Human colon carcinoma cells synthesize and secrete alpha 1-proteinase inhibitor.

Our previous results have shown that tumor cell-secreted procathepsin B can be activated by neutrophil elastase in vitro. In the present study, we addressed two questions: 1. Can neutrophil elastase be detected in human colon carcinomas, and 2. Does the co-culture of human colon carcinoma cells with neutrophils generate a cathepsin B-dependent pericellular proteolysis as assessed with radiolabeled laminin? We show that neutrophil elastase is present in colon carcinoma tissue and that its level is in good agreement with the degree of tissue infiltration by neutrophils.
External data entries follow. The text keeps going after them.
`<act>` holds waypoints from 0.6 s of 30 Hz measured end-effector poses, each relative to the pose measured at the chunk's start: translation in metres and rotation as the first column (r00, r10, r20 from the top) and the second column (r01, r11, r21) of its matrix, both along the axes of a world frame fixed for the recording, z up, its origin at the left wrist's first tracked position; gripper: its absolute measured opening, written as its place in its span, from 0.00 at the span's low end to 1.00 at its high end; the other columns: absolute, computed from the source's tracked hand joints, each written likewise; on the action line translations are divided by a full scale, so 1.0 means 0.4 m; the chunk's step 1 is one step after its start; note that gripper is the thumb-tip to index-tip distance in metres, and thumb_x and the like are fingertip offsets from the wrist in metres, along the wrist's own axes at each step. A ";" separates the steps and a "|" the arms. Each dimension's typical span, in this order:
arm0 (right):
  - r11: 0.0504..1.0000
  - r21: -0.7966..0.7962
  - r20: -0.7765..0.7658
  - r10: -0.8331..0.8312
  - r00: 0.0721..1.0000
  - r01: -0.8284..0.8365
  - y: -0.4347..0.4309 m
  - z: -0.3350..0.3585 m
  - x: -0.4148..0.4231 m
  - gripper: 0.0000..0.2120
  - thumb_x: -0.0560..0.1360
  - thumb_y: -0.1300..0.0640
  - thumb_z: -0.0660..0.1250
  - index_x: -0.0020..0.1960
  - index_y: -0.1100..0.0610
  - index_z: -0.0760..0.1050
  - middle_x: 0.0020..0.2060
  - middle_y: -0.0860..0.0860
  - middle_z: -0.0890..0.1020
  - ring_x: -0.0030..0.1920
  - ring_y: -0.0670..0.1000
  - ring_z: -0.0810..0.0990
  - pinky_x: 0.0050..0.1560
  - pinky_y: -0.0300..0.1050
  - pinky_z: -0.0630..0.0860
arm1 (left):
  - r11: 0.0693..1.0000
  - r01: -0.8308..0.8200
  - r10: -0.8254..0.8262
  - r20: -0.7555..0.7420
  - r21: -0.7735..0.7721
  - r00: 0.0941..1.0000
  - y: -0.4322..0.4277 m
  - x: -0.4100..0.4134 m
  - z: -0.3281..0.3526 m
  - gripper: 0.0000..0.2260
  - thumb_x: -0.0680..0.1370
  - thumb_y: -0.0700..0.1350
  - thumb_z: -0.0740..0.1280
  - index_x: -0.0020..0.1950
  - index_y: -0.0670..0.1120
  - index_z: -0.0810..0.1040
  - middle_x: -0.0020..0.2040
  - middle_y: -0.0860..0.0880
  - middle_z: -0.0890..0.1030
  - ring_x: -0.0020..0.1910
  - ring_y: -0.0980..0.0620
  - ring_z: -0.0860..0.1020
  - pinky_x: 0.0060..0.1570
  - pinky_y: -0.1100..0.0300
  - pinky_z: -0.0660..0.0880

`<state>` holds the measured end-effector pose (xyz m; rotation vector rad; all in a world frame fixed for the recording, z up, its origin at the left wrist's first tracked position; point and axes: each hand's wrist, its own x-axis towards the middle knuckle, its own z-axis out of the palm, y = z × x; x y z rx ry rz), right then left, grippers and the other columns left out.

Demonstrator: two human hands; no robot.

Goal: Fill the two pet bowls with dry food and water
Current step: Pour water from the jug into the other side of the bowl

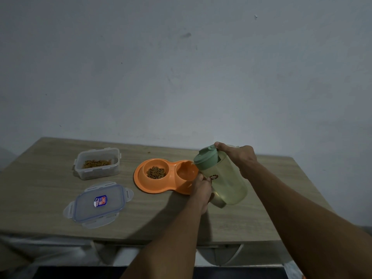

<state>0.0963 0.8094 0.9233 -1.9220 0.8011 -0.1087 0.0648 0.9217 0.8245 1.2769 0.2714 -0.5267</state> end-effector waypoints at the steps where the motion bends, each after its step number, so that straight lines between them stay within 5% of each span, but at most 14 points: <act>1: 1.000 -0.003 0.001 0.001 1.000 -0.001 0.001 0.001 -0.001 0.53 0.49 0.30 0.79 0.62 0.64 0.74 0.54 0.58 0.79 0.53 0.61 0.78 0.47 0.52 0.77 | 1.000 0.001 -0.001 -0.001 -0.003 1.000 0.000 0.000 0.001 0.16 0.83 0.42 0.55 0.67 0.57 0.71 0.58 0.52 0.79 0.56 0.50 0.77 0.53 0.53 0.76; 5: 1.000 -0.007 -0.003 0.007 1.000 -0.007 0.003 0.006 -0.002 0.56 0.42 0.28 0.77 0.59 0.63 0.75 0.52 0.57 0.80 0.52 0.60 0.79 0.46 0.52 0.79 | 1.000 -0.006 0.006 -0.003 0.002 1.000 -0.002 -0.004 0.004 0.16 0.83 0.42 0.55 0.66 0.57 0.72 0.57 0.52 0.79 0.55 0.51 0.77 0.55 0.51 0.76; 13: 0.999 -0.047 -0.006 0.003 1.000 -0.004 -0.009 0.007 0.005 0.47 0.52 0.32 0.80 0.57 0.64 0.75 0.52 0.57 0.80 0.52 0.60 0.78 0.52 0.55 0.79 | 1.000 -0.002 0.002 -0.009 -0.007 1.000 -0.007 -0.019 0.022 0.15 0.82 0.43 0.57 0.65 0.58 0.73 0.56 0.52 0.80 0.53 0.52 0.77 0.45 0.57 0.75; 18: 0.999 -0.049 -0.006 0.002 1.000 -0.003 -0.008 0.019 -0.004 0.44 0.55 0.33 0.80 0.57 0.64 0.75 0.52 0.57 0.79 0.52 0.59 0.78 0.50 0.53 0.79 | 1.000 0.000 0.000 -0.001 -0.001 1.000 -0.005 -0.016 0.026 0.13 0.82 0.43 0.58 0.60 0.59 0.75 0.55 0.53 0.81 0.55 0.51 0.77 0.51 0.54 0.76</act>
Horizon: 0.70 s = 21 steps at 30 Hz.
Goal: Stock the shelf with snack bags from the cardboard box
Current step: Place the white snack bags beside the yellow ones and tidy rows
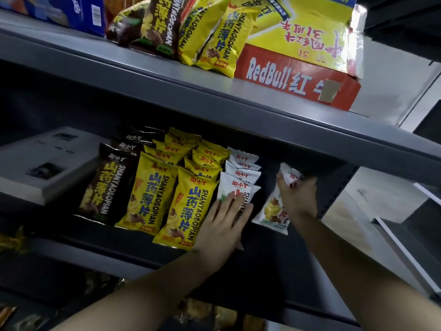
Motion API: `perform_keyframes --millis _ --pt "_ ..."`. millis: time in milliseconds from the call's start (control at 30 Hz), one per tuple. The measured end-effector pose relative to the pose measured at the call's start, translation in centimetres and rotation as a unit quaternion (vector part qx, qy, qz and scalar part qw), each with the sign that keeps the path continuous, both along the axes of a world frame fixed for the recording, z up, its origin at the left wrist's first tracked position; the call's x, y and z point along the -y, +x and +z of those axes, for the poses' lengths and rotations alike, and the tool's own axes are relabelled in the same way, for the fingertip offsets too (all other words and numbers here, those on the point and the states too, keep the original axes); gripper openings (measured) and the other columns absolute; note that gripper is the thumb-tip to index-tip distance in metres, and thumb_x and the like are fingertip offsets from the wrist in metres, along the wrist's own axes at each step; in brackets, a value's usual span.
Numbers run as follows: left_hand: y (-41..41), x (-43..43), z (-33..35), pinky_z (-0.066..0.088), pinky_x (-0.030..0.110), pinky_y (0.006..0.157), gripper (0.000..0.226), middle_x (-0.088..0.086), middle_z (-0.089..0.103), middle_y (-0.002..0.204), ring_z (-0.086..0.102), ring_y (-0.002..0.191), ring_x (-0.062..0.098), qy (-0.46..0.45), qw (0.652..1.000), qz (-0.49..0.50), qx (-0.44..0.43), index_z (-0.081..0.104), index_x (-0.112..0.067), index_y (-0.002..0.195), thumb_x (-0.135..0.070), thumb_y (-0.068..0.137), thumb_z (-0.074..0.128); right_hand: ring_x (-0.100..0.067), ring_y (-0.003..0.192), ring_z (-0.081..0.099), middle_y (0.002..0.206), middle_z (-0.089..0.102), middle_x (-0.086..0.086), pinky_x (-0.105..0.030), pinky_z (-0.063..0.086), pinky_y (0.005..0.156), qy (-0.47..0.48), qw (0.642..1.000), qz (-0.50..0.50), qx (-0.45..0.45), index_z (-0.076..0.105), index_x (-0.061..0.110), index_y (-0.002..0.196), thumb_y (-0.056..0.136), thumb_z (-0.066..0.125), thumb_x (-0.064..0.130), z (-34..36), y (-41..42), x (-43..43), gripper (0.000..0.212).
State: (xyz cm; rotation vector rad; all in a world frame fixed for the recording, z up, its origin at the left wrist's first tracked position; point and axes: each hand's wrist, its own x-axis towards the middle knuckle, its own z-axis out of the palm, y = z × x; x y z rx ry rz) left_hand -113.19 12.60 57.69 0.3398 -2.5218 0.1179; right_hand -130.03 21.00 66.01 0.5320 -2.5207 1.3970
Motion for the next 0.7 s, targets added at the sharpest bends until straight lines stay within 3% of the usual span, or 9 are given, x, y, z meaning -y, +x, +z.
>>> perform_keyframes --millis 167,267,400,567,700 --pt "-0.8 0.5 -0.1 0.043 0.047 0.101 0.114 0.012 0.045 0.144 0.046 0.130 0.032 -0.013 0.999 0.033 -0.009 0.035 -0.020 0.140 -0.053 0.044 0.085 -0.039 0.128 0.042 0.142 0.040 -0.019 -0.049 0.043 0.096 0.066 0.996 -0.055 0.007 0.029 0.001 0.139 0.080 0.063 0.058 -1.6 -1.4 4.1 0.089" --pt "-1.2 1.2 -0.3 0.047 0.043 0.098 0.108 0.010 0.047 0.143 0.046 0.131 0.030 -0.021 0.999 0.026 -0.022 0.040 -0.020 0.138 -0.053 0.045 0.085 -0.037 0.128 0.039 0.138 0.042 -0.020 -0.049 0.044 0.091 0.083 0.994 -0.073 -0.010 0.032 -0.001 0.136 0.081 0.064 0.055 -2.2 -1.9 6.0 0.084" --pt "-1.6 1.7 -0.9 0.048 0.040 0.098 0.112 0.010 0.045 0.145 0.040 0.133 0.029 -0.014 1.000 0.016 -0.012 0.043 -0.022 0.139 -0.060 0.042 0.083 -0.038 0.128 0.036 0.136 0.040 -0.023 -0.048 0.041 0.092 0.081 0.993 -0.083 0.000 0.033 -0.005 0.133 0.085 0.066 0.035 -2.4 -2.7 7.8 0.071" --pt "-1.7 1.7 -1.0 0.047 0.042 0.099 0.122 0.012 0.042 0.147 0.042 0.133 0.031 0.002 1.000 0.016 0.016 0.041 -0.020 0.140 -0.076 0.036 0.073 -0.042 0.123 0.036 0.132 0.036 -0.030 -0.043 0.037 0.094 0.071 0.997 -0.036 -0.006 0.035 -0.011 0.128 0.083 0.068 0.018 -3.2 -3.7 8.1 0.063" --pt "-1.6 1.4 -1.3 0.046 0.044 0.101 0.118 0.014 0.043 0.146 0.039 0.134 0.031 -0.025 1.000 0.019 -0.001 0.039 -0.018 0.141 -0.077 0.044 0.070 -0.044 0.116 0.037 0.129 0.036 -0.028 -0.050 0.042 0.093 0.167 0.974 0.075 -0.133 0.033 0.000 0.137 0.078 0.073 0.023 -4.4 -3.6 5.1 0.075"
In co-culture experiments, elastase is released by neutrophils in a cell number dependent way, but no activation of tumor cell-secreted procathepsin B could be observed. In addition, the degradation of radiolabeled laminin by neutrophil proteinases was markedly decreased in the presence of tumor cells. These findings prompted us to search for a tumor cell-secreted elastase inhibitor. We show by enzyme activity measurements, gelatin-zymography, immunoblotting and RT-PCR that colon carcinoma cells synthesize and secrete alpha 1-proteinase inhibitor, a functional inhibitor of neutrophil elastase. The importance of this finding in the context of pericellular activation of tumor cell-secreted procathepsin B by neutrophil elastase is discussed.